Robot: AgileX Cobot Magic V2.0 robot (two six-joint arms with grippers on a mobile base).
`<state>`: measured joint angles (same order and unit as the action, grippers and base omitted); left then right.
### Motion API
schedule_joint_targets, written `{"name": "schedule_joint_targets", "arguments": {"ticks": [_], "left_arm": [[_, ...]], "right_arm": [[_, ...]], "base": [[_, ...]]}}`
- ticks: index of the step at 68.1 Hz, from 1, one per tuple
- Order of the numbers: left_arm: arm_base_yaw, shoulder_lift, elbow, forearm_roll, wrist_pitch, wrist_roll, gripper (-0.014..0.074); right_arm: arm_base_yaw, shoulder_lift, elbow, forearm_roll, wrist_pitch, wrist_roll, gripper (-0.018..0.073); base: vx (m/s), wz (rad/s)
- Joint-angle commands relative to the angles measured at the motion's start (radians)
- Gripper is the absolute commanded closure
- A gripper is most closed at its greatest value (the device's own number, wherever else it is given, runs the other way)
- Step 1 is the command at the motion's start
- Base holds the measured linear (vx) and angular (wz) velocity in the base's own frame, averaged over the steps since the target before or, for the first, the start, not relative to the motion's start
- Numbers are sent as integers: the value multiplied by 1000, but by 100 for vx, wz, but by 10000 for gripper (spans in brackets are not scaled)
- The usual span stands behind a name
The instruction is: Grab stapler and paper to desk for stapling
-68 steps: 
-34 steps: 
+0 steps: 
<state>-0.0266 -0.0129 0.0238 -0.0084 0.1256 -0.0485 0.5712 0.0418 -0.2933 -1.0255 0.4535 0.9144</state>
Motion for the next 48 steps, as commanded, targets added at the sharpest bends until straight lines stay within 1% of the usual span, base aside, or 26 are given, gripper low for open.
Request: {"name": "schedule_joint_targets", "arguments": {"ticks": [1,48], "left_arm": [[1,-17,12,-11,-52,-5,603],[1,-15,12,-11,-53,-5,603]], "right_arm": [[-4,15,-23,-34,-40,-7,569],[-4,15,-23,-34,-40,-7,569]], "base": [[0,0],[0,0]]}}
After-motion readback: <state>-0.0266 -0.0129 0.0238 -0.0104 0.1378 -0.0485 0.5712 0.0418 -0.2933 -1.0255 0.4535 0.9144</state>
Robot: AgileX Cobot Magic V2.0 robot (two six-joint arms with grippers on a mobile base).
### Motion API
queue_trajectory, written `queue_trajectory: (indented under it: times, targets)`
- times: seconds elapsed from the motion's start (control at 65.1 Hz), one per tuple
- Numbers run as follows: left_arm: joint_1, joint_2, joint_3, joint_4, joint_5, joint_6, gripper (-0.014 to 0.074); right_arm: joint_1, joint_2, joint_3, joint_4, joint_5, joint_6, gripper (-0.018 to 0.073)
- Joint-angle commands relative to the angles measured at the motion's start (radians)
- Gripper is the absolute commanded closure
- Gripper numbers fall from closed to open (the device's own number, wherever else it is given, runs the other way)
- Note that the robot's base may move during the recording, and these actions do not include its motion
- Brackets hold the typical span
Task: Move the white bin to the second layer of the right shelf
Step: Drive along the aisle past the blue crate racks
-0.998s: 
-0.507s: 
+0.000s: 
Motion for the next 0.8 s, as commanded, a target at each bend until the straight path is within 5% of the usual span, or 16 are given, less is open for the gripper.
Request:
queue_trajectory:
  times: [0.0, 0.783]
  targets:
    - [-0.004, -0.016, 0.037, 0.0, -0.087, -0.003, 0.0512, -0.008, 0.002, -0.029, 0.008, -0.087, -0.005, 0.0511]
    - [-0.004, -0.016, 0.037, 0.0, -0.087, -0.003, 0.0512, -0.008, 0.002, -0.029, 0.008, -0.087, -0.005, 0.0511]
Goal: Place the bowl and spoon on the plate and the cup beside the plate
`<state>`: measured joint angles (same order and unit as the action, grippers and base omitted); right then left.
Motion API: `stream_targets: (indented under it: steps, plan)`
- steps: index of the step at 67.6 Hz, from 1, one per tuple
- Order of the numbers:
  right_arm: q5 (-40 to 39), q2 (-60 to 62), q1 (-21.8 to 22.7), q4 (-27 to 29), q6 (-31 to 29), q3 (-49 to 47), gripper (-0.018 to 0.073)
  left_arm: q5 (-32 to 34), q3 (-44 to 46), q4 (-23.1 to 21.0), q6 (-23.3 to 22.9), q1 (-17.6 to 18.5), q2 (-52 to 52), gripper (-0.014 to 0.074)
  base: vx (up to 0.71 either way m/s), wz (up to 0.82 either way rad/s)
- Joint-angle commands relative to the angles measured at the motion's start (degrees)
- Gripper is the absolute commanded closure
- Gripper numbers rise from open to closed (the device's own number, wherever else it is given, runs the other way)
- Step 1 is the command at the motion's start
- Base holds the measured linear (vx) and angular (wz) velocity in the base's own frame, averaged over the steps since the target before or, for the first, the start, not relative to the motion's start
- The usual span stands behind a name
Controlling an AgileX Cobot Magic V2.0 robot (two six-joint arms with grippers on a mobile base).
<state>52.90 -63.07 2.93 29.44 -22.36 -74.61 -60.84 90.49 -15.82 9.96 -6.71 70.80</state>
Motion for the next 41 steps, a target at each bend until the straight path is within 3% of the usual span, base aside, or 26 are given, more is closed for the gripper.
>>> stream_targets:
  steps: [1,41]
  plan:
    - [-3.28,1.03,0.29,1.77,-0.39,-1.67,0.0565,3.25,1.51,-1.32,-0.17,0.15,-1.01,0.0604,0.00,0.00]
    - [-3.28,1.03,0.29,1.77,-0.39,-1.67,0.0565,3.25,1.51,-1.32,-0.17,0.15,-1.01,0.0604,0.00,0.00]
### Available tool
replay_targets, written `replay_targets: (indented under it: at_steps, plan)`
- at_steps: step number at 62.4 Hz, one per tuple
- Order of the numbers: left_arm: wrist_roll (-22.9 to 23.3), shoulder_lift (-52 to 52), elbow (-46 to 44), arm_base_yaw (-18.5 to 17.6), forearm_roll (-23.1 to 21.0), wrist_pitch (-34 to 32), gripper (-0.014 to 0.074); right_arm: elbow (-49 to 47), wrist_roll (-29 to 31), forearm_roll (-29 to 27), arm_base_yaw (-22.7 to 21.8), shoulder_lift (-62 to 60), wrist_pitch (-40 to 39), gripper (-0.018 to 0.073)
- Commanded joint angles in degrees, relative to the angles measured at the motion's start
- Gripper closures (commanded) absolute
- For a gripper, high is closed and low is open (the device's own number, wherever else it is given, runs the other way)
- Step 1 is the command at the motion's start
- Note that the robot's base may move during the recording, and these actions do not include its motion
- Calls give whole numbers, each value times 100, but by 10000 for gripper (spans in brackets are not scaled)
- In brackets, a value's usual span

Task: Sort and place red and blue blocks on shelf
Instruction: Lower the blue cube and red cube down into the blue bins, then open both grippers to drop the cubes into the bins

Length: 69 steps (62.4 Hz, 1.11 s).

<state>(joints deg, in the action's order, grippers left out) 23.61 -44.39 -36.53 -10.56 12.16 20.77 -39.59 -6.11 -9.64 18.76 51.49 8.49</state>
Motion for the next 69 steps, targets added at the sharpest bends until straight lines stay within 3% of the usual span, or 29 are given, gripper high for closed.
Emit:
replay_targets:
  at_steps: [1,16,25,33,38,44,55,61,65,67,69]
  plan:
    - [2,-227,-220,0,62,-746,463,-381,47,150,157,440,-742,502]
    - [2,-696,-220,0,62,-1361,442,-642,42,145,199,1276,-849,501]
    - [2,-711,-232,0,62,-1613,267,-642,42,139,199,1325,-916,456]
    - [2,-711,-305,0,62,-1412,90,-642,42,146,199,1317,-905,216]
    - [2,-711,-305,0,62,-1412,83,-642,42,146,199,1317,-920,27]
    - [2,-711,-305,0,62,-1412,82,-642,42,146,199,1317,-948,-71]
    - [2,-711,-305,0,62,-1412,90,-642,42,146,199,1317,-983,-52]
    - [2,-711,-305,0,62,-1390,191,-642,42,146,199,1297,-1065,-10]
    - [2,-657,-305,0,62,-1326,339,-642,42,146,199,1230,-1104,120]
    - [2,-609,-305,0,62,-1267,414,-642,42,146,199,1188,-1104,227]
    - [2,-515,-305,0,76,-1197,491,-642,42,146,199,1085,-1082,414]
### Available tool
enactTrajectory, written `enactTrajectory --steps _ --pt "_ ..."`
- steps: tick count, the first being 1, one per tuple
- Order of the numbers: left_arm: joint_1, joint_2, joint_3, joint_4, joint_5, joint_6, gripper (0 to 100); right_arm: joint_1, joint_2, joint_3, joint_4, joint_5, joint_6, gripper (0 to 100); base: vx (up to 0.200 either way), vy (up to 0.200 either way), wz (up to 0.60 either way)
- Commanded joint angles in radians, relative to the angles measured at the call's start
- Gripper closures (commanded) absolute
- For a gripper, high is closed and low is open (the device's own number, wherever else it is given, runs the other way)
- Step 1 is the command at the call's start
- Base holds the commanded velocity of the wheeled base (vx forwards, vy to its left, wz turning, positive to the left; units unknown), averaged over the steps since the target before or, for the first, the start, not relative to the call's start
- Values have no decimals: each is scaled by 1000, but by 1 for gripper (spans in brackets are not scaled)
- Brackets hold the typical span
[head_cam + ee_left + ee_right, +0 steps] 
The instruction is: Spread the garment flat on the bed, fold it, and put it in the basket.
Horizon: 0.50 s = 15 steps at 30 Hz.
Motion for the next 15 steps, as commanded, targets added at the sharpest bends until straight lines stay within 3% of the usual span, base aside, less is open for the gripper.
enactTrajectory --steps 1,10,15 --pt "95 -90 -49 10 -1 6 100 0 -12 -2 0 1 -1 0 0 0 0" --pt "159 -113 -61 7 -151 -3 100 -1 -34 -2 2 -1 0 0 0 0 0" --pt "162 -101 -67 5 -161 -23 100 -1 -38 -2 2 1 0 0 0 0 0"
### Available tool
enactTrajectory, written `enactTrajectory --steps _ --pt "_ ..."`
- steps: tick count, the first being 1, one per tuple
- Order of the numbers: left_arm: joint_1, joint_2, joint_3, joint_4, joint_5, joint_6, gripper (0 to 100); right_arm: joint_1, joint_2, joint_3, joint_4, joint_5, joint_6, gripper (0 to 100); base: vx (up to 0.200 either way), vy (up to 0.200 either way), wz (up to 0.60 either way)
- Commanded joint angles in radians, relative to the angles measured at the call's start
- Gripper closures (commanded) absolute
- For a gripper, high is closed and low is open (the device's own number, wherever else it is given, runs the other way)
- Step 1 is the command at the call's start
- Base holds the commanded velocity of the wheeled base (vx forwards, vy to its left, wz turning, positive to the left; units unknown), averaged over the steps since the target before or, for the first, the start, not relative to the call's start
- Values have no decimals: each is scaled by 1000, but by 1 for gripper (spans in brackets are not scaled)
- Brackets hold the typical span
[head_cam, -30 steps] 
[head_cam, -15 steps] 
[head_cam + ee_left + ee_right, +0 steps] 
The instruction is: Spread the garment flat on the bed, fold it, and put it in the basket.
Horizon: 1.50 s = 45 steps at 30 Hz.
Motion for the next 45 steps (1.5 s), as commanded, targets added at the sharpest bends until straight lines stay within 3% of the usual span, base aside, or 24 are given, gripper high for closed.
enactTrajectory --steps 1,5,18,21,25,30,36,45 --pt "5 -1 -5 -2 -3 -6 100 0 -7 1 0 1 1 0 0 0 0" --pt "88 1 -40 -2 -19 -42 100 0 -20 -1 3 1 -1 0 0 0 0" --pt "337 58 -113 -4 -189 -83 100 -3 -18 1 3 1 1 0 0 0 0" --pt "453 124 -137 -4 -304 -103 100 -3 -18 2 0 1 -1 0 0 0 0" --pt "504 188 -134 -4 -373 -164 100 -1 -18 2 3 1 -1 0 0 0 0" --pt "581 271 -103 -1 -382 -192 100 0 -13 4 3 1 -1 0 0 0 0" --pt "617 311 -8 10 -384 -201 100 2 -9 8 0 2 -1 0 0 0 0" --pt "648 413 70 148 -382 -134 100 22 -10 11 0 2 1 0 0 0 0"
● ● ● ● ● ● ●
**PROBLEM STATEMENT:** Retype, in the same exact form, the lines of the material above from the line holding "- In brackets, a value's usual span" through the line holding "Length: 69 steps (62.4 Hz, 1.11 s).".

**TASK RESULT:**
- In brackets, a value's usual span

Task: Sort and place red and blue blocks on shelf
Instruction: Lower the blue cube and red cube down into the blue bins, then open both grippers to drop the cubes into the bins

Length: 69 steps (62.4 Hz, 1.11 s).

Now the output is complete.